**RECORDS SHOWN:**

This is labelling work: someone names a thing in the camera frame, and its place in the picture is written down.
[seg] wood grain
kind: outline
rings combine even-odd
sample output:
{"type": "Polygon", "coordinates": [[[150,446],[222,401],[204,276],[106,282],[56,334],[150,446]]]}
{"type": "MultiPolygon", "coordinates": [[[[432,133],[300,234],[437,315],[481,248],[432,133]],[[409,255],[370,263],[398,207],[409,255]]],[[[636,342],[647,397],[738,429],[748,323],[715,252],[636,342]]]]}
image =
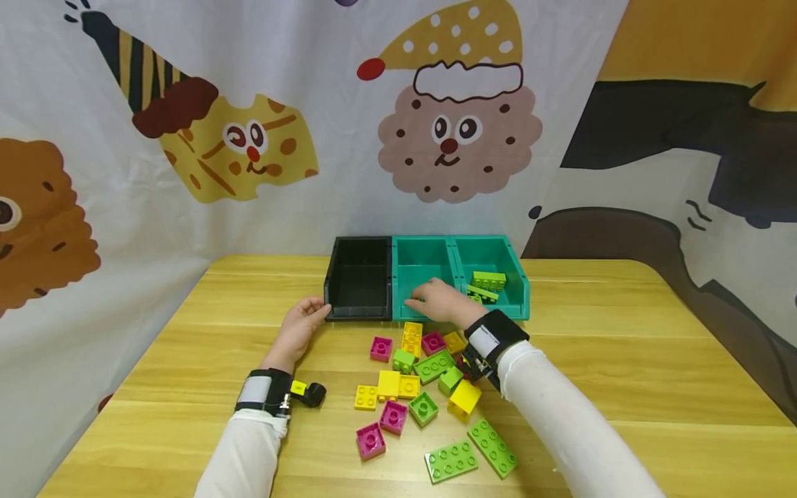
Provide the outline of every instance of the wood grain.
{"type": "MultiPolygon", "coordinates": [[[[321,294],[326,257],[232,256],[213,264],[40,496],[191,496],[247,372],[285,311],[321,294]]],[[[787,496],[797,488],[797,430],[651,269],[632,261],[523,261],[532,342],[597,405],[668,496],[787,496]]],[[[450,326],[441,326],[449,330],[450,326]]],[[[377,413],[352,409],[358,384],[385,364],[374,335],[398,324],[326,326],[297,371],[321,382],[321,410],[296,406],[273,496],[570,496],[539,438],[489,385],[476,416],[504,434],[520,464],[506,480],[480,468],[432,486],[423,454],[465,437],[442,412],[412,421],[362,463],[354,432],[377,413]]]]}

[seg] hand
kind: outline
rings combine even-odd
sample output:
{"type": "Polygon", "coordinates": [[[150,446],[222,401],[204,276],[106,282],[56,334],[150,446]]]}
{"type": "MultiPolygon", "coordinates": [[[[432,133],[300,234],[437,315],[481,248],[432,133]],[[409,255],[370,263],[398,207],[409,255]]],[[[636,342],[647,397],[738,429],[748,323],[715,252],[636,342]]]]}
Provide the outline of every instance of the hand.
{"type": "Polygon", "coordinates": [[[280,331],[269,353],[263,358],[260,368],[277,368],[293,373],[296,362],[310,345],[313,333],[324,322],[332,310],[320,297],[307,297],[289,309],[282,320],[280,331]]]}
{"type": "Polygon", "coordinates": [[[404,304],[436,322],[451,322],[462,330],[487,314],[487,308],[462,294],[439,278],[433,278],[412,291],[404,304]]]}

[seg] yellow brick
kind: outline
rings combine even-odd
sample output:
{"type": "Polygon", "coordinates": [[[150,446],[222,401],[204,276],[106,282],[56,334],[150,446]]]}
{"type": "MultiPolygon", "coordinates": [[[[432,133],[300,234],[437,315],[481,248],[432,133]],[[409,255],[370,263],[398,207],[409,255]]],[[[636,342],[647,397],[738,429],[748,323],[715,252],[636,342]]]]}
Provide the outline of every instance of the yellow brick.
{"type": "Polygon", "coordinates": [[[415,399],[421,394],[421,378],[417,375],[402,375],[398,381],[398,397],[415,399]]]}
{"type": "Polygon", "coordinates": [[[480,397],[481,389],[463,380],[451,394],[448,411],[461,421],[467,422],[480,397]]]}
{"type": "Polygon", "coordinates": [[[304,391],[307,389],[307,384],[295,380],[291,382],[291,392],[296,396],[304,396],[304,391]]]}
{"type": "Polygon", "coordinates": [[[415,358],[421,357],[421,338],[414,336],[404,336],[401,339],[401,348],[411,353],[415,358]]]}
{"type": "Polygon", "coordinates": [[[376,386],[357,386],[354,397],[355,410],[376,410],[376,386]]]}
{"type": "Polygon", "coordinates": [[[423,324],[418,324],[416,322],[404,322],[404,333],[417,335],[420,337],[423,335],[423,324]]]}
{"type": "Polygon", "coordinates": [[[400,382],[401,374],[399,372],[379,371],[379,384],[376,387],[376,397],[379,402],[385,402],[388,399],[395,401],[399,397],[400,382]]]}
{"type": "Polygon", "coordinates": [[[446,341],[446,349],[451,355],[456,355],[465,350],[465,341],[457,332],[444,335],[443,340],[446,341]]]}

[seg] pink brick
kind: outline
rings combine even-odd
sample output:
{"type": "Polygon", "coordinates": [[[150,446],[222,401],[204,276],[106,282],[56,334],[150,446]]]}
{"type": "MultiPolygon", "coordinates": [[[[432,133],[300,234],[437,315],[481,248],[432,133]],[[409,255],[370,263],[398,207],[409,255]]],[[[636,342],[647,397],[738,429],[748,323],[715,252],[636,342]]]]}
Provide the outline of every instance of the pink brick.
{"type": "Polygon", "coordinates": [[[404,422],[406,422],[406,406],[399,405],[395,401],[385,403],[385,410],[383,410],[382,417],[379,419],[379,426],[386,431],[401,436],[401,432],[404,430],[404,422]]]}
{"type": "Polygon", "coordinates": [[[426,356],[431,356],[441,349],[446,349],[446,341],[443,340],[440,332],[432,332],[421,338],[421,347],[426,356]]]}
{"type": "Polygon", "coordinates": [[[385,337],[375,337],[371,345],[371,359],[378,362],[389,363],[391,361],[391,350],[393,349],[393,339],[385,337]]]}
{"type": "Polygon", "coordinates": [[[387,446],[385,446],[385,438],[378,423],[374,422],[366,425],[357,431],[357,446],[359,447],[359,455],[363,460],[370,460],[377,455],[385,453],[387,446]]]}

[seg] black bin
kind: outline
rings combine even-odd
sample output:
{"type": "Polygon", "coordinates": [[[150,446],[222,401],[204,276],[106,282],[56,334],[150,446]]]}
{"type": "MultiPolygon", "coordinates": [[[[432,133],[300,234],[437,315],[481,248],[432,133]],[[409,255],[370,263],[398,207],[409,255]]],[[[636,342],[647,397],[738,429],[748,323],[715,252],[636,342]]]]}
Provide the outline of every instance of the black bin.
{"type": "Polygon", "coordinates": [[[324,281],[327,321],[393,320],[391,272],[391,237],[336,238],[324,281]]]}

**HOW TO COMPLETE THIS TASK:** Retype all of the material above precisely as it reads. Pictures are not part of the copy.

**REPLY TO THE TASK:**
This is labelling work: someone names a thing in the camera frame, and its place in the picture is written down.
[seg] wood grain
kind: outline
rings combine even-odd
sample output:
{"type": "Polygon", "coordinates": [[[150,446],[222,401],[204,276],[106,282],[56,334],[150,446]]]}
{"type": "MultiPolygon", "coordinates": [[[[432,133],[300,234],[437,315],[481,248],[432,133]],[[409,255],[370,263],[398,207],[409,255]]],[[[636,342],[647,397],[738,429],[748,323],[715,252],[636,342]]]]}
image =
Provide the outline of every instance of the wood grain.
{"type": "MultiPolygon", "coordinates": [[[[321,294],[326,257],[232,256],[213,264],[40,496],[191,496],[247,372],[285,311],[321,294]]],[[[787,496],[797,488],[797,430],[651,269],[632,261],[523,261],[532,342],[597,405],[668,496],[787,496]]],[[[450,326],[441,326],[449,330],[450,326]]],[[[377,413],[352,409],[358,384],[385,364],[374,335],[398,324],[326,326],[297,371],[321,382],[321,410],[296,406],[273,496],[570,496],[539,438],[489,385],[476,416],[504,434],[520,464],[506,480],[480,468],[432,486],[423,454],[465,437],[442,412],[412,421],[362,463],[354,432],[377,413]]]]}

[seg] hand
kind: outline
rings combine even-odd
sample output:
{"type": "Polygon", "coordinates": [[[150,446],[222,401],[204,276],[106,282],[56,334],[150,446]]]}
{"type": "MultiPolygon", "coordinates": [[[[432,133],[300,234],[437,315],[481,248],[432,133]],[[409,255],[370,263],[398,207],[409,255]]],[[[636,342],[647,397],[738,429],[748,323],[715,252],[636,342]]]]}
Provide the outline of every instance of the hand.
{"type": "Polygon", "coordinates": [[[280,331],[269,353],[263,358],[260,368],[277,368],[293,373],[296,362],[310,345],[313,333],[324,322],[332,310],[320,297],[307,297],[289,309],[282,320],[280,331]]]}
{"type": "Polygon", "coordinates": [[[404,304],[436,322],[451,322],[462,330],[487,314],[487,308],[462,294],[439,278],[433,278],[412,291],[404,304]]]}

[seg] yellow brick
kind: outline
rings combine even-odd
sample output:
{"type": "Polygon", "coordinates": [[[150,446],[222,401],[204,276],[106,282],[56,334],[150,446]]]}
{"type": "MultiPolygon", "coordinates": [[[[432,133],[300,234],[437,315],[481,248],[432,133]],[[409,255],[370,263],[398,207],[409,255]]],[[[636,342],[647,397],[738,429],[748,323],[715,252],[636,342]]]]}
Provide the outline of every instance of the yellow brick.
{"type": "Polygon", "coordinates": [[[415,399],[421,394],[421,378],[417,375],[402,375],[398,381],[398,397],[415,399]]]}
{"type": "Polygon", "coordinates": [[[480,397],[481,389],[463,380],[451,394],[448,411],[461,421],[467,422],[480,397]]]}
{"type": "Polygon", "coordinates": [[[304,391],[307,389],[307,384],[295,380],[291,382],[291,392],[296,396],[304,396],[304,391]]]}
{"type": "Polygon", "coordinates": [[[415,358],[421,357],[421,338],[414,336],[404,336],[401,339],[401,348],[411,353],[415,358]]]}
{"type": "Polygon", "coordinates": [[[376,386],[357,386],[354,397],[355,410],[376,410],[376,386]]]}
{"type": "Polygon", "coordinates": [[[423,324],[418,324],[416,322],[404,322],[404,333],[417,335],[420,337],[423,335],[423,324]]]}
{"type": "Polygon", "coordinates": [[[400,382],[401,374],[399,372],[379,371],[379,384],[376,387],[376,397],[379,402],[385,402],[388,399],[395,401],[399,397],[400,382]]]}
{"type": "Polygon", "coordinates": [[[446,341],[446,349],[451,355],[456,355],[465,350],[465,341],[457,332],[444,335],[443,340],[446,341]]]}

[seg] pink brick
kind: outline
rings combine even-odd
sample output:
{"type": "Polygon", "coordinates": [[[150,446],[222,401],[204,276],[106,282],[56,334],[150,446]]]}
{"type": "MultiPolygon", "coordinates": [[[[432,133],[300,234],[437,315],[481,248],[432,133]],[[409,255],[370,263],[398,207],[409,255]]],[[[636,342],[647,397],[738,429],[748,323],[715,252],[636,342]]]]}
Provide the outline of every instance of the pink brick.
{"type": "Polygon", "coordinates": [[[404,422],[406,422],[406,406],[399,405],[395,401],[385,403],[385,410],[383,410],[382,417],[379,419],[379,426],[386,431],[401,436],[401,432],[404,430],[404,422]]]}
{"type": "Polygon", "coordinates": [[[426,356],[431,356],[441,349],[446,349],[446,341],[443,340],[440,332],[432,332],[421,338],[421,347],[426,356]]]}
{"type": "Polygon", "coordinates": [[[385,337],[375,337],[371,345],[371,359],[378,362],[389,363],[391,361],[391,350],[393,349],[393,339],[385,337]]]}
{"type": "Polygon", "coordinates": [[[387,446],[385,446],[385,438],[378,423],[374,422],[366,425],[357,431],[357,446],[359,447],[359,455],[363,460],[370,460],[377,455],[385,453],[387,446]]]}

[seg] black bin
kind: outline
rings combine even-odd
sample output:
{"type": "Polygon", "coordinates": [[[150,446],[222,401],[204,276],[106,282],[56,334],[150,446]]]}
{"type": "MultiPolygon", "coordinates": [[[[432,133],[300,234],[437,315],[481,248],[432,133]],[[409,255],[370,263],[398,207],[409,255]]],[[[636,342],[647,397],[738,429],[748,323],[715,252],[636,342]]]]}
Provide the outline of every instance of the black bin.
{"type": "Polygon", "coordinates": [[[324,281],[327,321],[393,320],[391,272],[391,237],[336,238],[324,281]]]}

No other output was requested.